The Jumeirah Islands (جزر الجميرا) is a housing development in Dubai, United Arab Emirates, developed by Nakheel Properties, a Dubai-based property development company. The development is located inland from Dubai Marina and Jumeirah Lake Towers, east of the central spinal highway, Sheikh Zayed Road (E11), between interchanges 5 and 6. Jumeirah Islands consist of small islands (called clusters), each containing sixteen residential villas; with varied architectural designs ranging from Islamic to Mediterranean. The islands are situated in an artificial lake filled with seawater, with a land-to-water ratio of 23:77. The complex includes fifty islands (forty-six of which are the residential clusters), a restaurant, a supermarket, a gym, beauty salons, a pharmacy, and a leisure facility. Each of the 736 houses has its own swimming pool. The project was completed by the end of 2006. Nearby properties include the Jumeirah Lake Towers and Palm Jumeirah, both built by Nakheel Properties.

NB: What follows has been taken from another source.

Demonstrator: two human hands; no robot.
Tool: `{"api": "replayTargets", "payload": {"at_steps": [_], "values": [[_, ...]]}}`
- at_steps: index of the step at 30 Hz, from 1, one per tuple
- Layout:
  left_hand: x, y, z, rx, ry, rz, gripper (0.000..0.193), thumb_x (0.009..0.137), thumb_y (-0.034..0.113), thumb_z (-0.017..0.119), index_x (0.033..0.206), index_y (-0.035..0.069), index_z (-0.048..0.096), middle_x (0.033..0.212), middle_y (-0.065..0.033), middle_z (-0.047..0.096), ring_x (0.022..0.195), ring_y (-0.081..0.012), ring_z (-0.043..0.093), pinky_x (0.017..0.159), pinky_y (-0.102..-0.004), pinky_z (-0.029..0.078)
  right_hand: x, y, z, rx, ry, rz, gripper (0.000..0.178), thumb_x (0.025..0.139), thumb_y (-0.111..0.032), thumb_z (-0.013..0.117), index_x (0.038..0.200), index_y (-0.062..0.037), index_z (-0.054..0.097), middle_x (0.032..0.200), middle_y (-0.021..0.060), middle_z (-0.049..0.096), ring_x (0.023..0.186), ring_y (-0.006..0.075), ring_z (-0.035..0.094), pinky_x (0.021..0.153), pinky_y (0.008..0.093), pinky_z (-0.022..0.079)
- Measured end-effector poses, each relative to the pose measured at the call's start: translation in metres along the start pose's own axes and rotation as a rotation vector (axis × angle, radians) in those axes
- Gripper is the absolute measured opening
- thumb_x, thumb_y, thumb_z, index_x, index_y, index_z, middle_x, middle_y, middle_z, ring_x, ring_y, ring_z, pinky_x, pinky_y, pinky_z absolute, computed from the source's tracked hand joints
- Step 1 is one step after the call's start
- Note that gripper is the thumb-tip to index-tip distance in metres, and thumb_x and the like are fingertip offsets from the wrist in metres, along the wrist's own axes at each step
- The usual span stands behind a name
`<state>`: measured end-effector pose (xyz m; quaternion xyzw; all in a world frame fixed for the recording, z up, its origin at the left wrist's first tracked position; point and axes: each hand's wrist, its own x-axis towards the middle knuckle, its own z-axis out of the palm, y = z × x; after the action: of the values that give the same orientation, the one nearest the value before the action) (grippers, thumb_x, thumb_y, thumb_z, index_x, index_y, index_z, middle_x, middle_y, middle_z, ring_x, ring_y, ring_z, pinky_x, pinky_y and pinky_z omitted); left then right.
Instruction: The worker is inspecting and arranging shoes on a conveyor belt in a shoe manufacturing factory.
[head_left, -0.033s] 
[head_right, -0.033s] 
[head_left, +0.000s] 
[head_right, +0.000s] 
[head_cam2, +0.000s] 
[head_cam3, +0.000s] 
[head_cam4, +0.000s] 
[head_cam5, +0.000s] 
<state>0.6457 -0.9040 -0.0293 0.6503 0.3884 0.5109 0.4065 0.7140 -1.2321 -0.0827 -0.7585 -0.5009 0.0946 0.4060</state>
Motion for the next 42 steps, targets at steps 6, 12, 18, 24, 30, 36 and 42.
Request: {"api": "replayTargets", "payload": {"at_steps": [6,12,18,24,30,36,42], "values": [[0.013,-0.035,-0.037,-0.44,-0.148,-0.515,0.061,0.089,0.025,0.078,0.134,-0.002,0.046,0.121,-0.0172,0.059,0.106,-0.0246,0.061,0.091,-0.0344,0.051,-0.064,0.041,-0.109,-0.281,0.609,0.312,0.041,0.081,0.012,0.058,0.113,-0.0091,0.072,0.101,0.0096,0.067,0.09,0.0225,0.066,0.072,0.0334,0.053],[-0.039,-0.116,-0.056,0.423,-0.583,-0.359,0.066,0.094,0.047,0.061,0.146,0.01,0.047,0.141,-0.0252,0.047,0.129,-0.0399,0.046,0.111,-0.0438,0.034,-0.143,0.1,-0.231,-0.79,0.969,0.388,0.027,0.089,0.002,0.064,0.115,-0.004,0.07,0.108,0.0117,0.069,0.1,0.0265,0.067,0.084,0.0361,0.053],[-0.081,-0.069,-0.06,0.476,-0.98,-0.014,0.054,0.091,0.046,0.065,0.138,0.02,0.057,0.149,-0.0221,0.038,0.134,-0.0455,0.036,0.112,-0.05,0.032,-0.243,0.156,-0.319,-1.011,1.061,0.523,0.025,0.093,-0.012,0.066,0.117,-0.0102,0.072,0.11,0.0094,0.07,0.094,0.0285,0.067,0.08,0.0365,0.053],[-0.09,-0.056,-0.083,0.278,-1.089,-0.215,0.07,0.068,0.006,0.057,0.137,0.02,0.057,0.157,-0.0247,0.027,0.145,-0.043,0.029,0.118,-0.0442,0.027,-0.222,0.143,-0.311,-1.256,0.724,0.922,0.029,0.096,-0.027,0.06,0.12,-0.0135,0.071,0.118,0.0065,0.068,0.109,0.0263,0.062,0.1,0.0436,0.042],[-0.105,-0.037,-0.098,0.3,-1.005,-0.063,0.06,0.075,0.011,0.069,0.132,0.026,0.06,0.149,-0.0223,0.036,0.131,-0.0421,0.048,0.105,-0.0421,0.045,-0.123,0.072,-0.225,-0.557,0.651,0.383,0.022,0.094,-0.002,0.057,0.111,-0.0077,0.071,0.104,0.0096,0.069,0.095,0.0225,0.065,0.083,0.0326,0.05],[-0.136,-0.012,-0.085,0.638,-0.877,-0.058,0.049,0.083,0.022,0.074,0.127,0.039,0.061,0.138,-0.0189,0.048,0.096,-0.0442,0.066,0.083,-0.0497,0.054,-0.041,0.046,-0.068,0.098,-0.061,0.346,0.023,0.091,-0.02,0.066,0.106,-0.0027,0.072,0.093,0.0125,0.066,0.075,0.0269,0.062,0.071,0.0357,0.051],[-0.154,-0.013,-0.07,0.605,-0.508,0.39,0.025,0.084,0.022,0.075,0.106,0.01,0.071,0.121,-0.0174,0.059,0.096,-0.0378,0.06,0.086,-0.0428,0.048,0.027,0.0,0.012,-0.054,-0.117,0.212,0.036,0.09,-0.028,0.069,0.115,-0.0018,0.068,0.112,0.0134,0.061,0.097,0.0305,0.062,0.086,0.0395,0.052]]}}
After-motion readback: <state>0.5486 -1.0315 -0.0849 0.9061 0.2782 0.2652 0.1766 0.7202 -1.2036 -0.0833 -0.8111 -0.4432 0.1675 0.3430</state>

Location: Jumeirah Islands is located on Dubai's sector 3 and is home to lakes, restaurants and a club. It is near the Meadows Town Center, which is home to restaurants such as Mc Donald's and Tim Horton's. It's near Jumeirah Park, Meadows 6 and Meadows 9 on its southern end and Jumeirah Lake Towers, Dubai Marina and Palm Jumeirah on its northern end. There are multiple bus stops on Al Asayel Street and Sheikh Zayed Road near Jumeirah Islands and it is near the Sobha Reality metro station.